Cannie tidak tahu bahwa dia akan
mendapatkan petualangan luar biasa yang menyadarkannya bahwa di dunia ini
banyak hal yang jauh lebih penting dibandingkan menurunkan berat badan demi
seorang cowok.
Novel ini mengajarkan kita untuk
mencintai diri sendiri, baik secara fisik maupun mental. Banyak hal penting yang
saya pahami dari novel ini. Secara pribadi, saya kagum dengan usaha Cannie dalam
menemukan jati diri dan kebahagiannya: lajang bukan berarti sendiri, masih ada
keluarga dan sahabat yang siap menemani; memiliki badan yang lebih besar bukan
aib, asalkan sehat dan mampu menopang dan membantu kita dalam menjalani
aktivitas sehari-hari; dan siapa yang butuh cowok menyedihkan yang
menjelek-jelekkan diri kita di muka publik HAHHHHH?????

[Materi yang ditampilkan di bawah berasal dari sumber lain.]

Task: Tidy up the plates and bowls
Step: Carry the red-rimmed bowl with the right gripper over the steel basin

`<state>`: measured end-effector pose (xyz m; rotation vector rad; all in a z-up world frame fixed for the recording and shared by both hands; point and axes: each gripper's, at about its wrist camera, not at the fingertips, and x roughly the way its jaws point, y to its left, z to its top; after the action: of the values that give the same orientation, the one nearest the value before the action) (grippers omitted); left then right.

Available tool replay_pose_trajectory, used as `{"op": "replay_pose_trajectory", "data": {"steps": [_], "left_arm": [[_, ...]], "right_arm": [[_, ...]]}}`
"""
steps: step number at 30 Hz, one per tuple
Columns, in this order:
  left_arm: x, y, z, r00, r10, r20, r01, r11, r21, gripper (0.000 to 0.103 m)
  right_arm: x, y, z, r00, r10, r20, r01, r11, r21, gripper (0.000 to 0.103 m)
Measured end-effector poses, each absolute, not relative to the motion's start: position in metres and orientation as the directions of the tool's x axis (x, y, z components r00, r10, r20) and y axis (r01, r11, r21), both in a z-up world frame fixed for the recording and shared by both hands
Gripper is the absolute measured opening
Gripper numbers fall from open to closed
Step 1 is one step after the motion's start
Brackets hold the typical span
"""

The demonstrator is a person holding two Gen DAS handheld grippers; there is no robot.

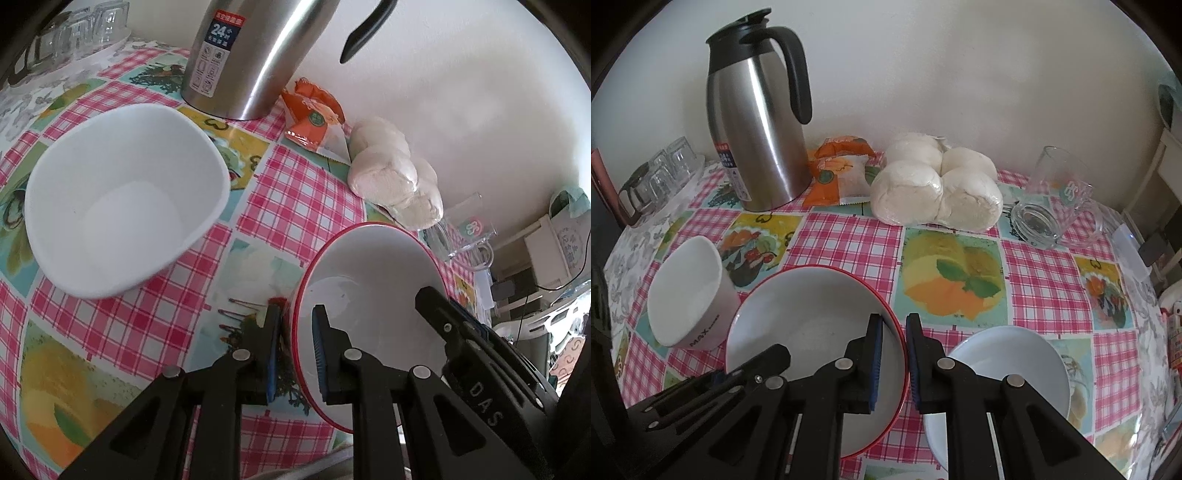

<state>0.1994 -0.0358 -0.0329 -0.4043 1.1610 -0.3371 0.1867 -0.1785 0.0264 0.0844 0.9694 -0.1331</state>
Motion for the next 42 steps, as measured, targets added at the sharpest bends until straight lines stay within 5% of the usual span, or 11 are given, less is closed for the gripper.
{"op": "replay_pose_trajectory", "data": {"steps": [24,42], "left_arm": [[0.13,-0.027,0.047,0.402,-0.455,-0.794,0.142,0.888,-0.437,0.017],[0.077,-0.04,0.04,0.367,-0.343,-0.865,0.21,0.936,-0.282,0.016]], "right_arm": [[0.082,-0.175,0.093,0.669,-0.039,-0.742,0.203,0.97,0.132,0.014],[-0.004,-0.185,0.056,0.688,0.071,-0.722,0.271,0.898,0.346,0.014]]}}
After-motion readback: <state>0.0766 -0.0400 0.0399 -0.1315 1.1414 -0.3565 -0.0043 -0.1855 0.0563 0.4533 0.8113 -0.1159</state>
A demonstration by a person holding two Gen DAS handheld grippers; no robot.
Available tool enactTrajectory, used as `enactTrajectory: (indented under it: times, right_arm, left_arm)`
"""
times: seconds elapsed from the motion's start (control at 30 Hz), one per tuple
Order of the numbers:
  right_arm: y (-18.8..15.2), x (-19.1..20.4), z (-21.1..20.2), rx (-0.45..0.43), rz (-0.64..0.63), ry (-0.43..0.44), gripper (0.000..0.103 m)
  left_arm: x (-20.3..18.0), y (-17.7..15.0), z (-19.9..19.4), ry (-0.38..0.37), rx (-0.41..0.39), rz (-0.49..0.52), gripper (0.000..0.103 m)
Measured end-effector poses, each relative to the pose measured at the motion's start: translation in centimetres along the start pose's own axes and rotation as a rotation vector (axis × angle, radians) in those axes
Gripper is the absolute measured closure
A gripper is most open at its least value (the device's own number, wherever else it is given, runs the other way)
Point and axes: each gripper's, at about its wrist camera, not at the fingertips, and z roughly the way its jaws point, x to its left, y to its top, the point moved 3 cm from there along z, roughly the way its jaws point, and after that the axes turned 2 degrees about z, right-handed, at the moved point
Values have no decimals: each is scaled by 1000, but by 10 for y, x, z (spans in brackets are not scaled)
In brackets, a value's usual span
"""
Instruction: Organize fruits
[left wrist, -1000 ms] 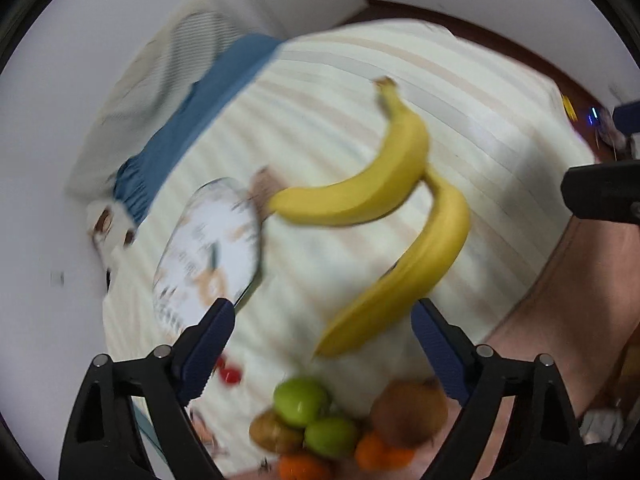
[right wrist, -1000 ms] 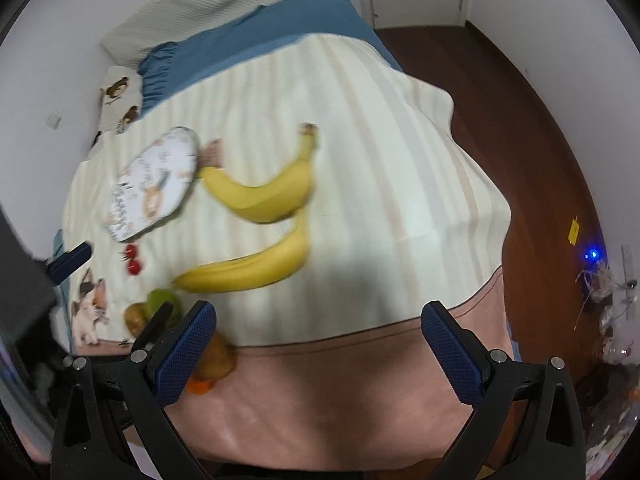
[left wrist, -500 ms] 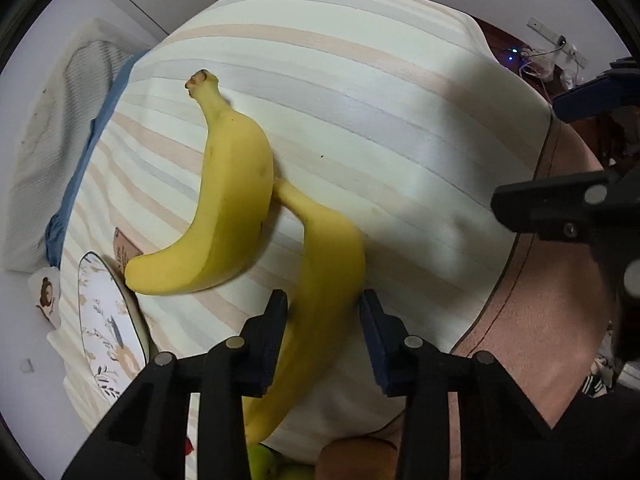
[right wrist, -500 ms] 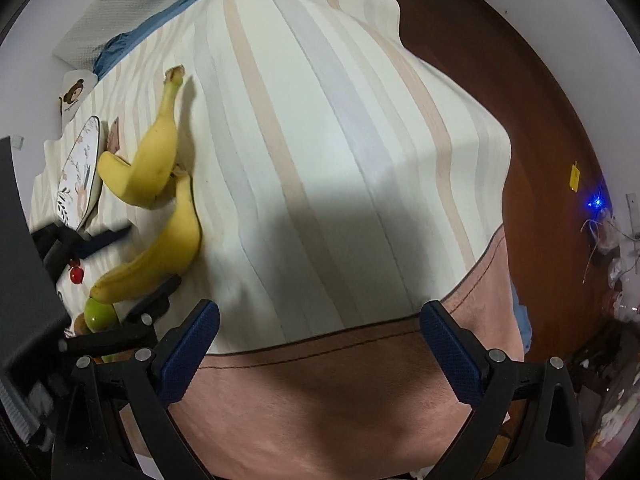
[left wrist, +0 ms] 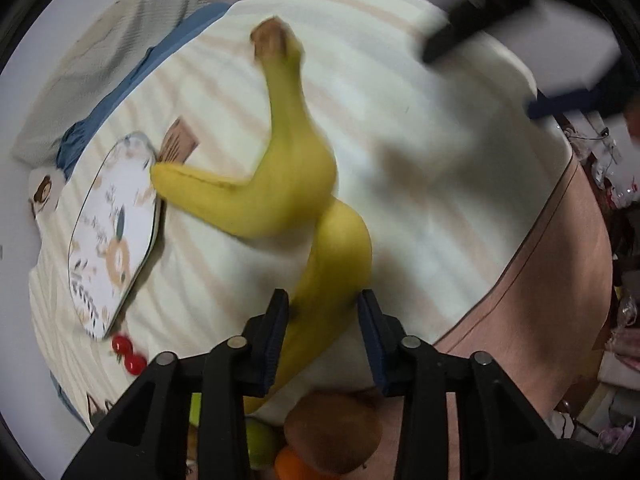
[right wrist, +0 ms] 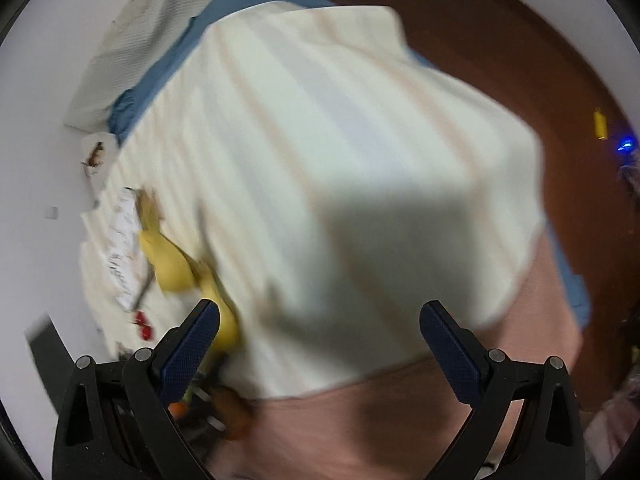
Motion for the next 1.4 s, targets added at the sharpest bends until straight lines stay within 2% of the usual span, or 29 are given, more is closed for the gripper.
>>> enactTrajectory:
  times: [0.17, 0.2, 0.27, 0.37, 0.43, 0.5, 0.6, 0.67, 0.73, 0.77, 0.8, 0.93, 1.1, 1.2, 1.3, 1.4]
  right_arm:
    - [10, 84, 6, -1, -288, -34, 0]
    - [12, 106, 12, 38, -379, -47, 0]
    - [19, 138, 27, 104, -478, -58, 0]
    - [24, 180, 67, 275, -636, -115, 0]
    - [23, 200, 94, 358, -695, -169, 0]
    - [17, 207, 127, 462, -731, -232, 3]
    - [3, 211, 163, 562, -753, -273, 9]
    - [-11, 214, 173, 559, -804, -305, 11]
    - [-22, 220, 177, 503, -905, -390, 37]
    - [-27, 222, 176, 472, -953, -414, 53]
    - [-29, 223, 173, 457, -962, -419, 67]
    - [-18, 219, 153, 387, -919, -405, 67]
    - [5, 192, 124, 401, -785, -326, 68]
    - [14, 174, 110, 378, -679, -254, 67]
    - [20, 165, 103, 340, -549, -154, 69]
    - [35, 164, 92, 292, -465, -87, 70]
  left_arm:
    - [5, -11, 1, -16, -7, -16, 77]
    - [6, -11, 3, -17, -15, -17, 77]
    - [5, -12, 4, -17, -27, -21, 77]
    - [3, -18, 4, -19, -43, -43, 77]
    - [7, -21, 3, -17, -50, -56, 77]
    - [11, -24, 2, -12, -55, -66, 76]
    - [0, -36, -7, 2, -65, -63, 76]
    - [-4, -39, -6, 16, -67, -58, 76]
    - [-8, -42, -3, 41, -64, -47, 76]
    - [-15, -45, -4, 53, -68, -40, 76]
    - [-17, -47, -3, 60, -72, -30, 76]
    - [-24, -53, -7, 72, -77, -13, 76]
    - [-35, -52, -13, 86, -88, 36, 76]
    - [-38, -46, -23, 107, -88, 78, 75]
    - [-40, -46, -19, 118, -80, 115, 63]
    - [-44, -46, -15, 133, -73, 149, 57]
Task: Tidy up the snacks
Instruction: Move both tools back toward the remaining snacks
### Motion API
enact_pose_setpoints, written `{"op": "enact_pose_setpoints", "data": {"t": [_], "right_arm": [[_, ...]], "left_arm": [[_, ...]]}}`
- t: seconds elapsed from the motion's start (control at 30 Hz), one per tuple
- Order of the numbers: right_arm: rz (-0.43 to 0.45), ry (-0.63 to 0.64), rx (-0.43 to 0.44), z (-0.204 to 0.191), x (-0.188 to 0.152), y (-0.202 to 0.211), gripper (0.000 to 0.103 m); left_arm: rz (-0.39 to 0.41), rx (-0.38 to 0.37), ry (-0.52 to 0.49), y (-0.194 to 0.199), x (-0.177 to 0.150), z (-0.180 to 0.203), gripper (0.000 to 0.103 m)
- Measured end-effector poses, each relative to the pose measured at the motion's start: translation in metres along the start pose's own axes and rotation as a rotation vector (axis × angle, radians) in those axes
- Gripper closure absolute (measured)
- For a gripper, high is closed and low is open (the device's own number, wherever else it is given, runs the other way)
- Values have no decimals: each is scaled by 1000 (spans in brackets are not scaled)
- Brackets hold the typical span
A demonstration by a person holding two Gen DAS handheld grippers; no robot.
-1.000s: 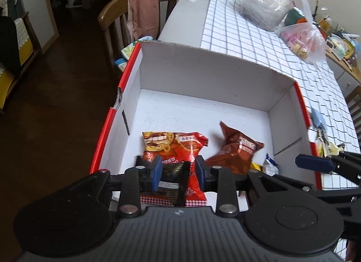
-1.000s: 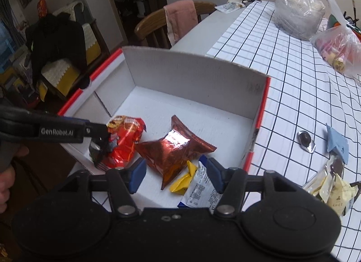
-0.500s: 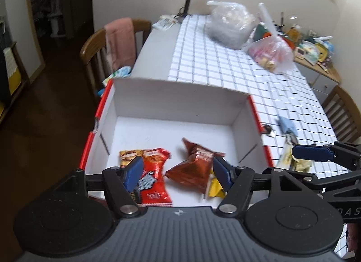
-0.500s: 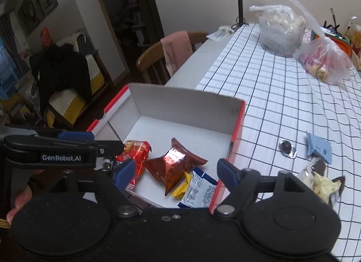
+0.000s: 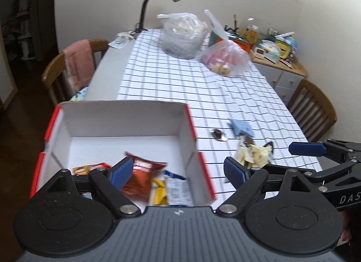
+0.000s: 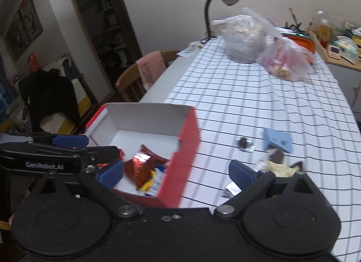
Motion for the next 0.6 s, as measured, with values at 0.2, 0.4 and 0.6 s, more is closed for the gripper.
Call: {"op": "enact_pose_setpoints", "data": {"t": [0.2,0.4,0.6], "right_arm": [[-4,-4,-49,44,-7,17,0],[-24,-5,-111,99,-9,26,0],[-73,-1,-142,149,-18,20,0]], "left_arm": [[-22,-61,-12,-19,0,43,3],[-59,-60,-35,-49,-2,86,2],[-92,-34,-65,-80,-9,122,2]]}}
Point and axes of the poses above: each gripper's, at about its wrist camera, not at the fingertips, and y roughly against the way its jaws point, z to its right, x to its top, the point moved 5 cm from there along -y, roughly the way its jaws point, and after that the axes turned 1 degree about x, right-handed, at the moved point
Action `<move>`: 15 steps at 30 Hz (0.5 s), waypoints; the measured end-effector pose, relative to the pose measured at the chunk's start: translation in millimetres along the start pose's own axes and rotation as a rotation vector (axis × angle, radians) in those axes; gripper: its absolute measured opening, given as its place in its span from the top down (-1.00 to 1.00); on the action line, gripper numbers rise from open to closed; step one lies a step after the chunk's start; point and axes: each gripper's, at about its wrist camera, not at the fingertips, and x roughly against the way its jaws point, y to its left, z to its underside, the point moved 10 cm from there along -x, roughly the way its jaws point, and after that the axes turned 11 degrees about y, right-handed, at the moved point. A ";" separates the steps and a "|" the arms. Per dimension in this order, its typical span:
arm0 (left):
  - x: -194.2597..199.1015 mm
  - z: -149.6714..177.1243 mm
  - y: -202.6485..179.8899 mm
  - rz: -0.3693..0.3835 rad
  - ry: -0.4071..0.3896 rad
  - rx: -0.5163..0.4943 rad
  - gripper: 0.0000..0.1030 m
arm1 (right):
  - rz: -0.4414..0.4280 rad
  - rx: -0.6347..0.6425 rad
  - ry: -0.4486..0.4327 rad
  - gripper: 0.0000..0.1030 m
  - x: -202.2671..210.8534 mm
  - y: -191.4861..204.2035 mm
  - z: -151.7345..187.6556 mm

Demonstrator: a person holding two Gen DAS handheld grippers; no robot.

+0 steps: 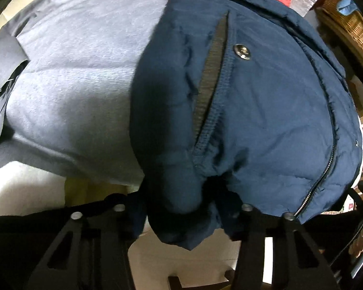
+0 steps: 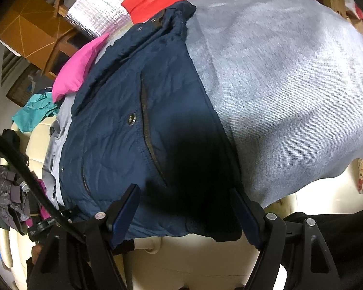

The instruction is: Fold large clothes

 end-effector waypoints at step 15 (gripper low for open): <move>1.3 0.3 1.9 0.012 -0.002 -0.009 -0.21 | -0.007 -0.009 -0.036 -0.53 8.8 -1.3 -2.6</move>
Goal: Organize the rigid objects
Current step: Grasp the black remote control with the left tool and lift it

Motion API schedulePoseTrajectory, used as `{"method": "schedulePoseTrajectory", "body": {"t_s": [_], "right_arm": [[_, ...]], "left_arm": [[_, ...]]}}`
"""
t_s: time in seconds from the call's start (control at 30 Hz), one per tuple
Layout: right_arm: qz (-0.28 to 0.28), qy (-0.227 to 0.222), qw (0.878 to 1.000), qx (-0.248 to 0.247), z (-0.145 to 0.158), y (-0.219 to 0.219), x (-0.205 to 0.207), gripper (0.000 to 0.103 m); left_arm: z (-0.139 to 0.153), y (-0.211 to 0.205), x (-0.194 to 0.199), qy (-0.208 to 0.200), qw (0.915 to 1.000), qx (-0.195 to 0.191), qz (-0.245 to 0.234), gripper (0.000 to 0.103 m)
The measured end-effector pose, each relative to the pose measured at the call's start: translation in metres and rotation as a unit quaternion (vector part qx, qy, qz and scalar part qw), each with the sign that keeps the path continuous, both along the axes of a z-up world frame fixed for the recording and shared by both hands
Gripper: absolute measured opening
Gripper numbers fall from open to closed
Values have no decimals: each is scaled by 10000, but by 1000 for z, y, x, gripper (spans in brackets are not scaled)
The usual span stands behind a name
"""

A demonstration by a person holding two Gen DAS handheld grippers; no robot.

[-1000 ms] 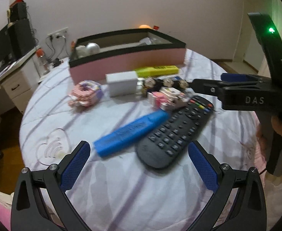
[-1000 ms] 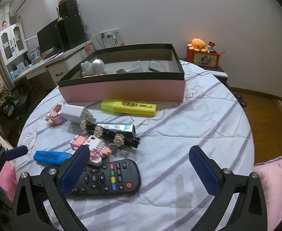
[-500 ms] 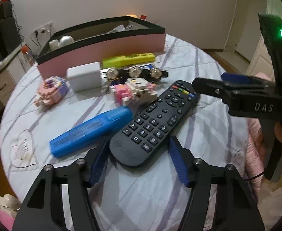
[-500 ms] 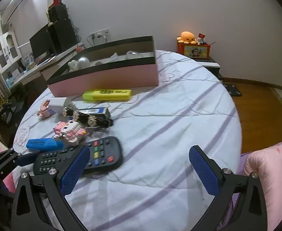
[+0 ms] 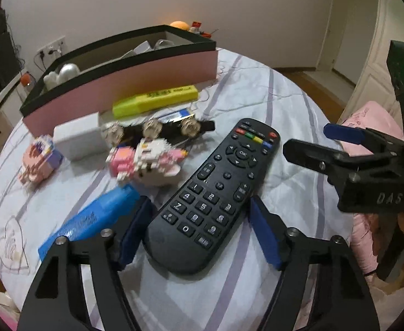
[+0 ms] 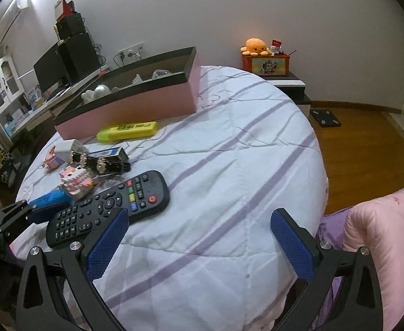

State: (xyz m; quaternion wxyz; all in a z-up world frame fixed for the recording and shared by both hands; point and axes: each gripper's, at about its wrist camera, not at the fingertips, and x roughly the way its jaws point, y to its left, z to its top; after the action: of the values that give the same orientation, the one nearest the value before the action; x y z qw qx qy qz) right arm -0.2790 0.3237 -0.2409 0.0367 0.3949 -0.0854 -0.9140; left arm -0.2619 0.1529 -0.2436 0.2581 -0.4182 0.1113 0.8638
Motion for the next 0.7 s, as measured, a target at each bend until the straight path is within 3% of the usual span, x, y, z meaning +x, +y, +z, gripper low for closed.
{"method": "schedulePoseTrajectory", "body": {"t_s": [0.07, 0.17, 0.33, 0.43, 0.5, 0.53, 0.7], "right_arm": [[-33, 25, 10000, -9, 0, 2, 1, 103], [-18, 9, 10000, 18, -2, 3, 0, 103], [-55, 29, 10000, -18, -2, 4, -1, 103], [-44, 17, 10000, 11, -2, 4, -1, 103], [-55, 25, 10000, -30, -1, 5, -1, 103], [-62, 29, 9999, -74, -1, 7, -2, 103], [-80, 17, 9999, -112, 1, 9, -3, 103]], "left_arm": [[2, 3, 1, -61, 9998, 123, -131, 54], [4, 10, 10, -53, 9994, 74, -322, 48], [3, 20, 4, -154, 9992, 122, -353, 49], [5, 28, -5, -154, 9994, 116, -280, 56], [4, 35, -10, -112, 9995, 83, -280, 55], [3, 38, -12, -73, 9996, 61, -258, 47], [8, 37, -7, 83, 9996, 92, -255, 44]]}}
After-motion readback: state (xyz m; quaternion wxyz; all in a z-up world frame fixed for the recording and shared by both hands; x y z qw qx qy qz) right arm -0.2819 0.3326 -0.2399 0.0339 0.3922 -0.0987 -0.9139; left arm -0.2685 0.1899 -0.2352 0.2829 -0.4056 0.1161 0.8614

Mengikuti jejak Cannie sejak awal
sekali, bikin saya agak sedih untuk berpisah dengan buku ini. Dan heck, saya tidak mau spoiler sebenarnya,
tapi saya suka ketika Cannie di akhir cerita akhirnya mendapatkan pekerjaan
yang dulu sempat menjatuhkannya. Sweet revenge,
huh?
“But what we’re really trapped by is
perceptions. You think you need to lose weight for someone to love you. I think
if I gain weight, no one will love me. What we really need,” she said, pounding
the bar for emphasis, “is to just stop thinking of ourselves as bodies and
start thinking of ourselves as people.”
FYI, buku ini sudah diterjemahkan Gramedia lho teman-teman,
bahkan sudah dicetak ulang. Buat yang malas baca versi bahasa Inggris, sok atuh
bisa dijadikan alternatif baca. Dan ini bukan novel erotika lho ya, walaupun
desain sampulnya seperti itu. Kayaknya yang bikin desain sampul agak salah kaprah sama keseluruhan ceritanya -,-
Saya merekomendasikan novel ini kepada semua
pecinta chicklit maupun yang baru menjajal genre ini. Kita butuh lebih banyak novel seperti ini sodara-sodara.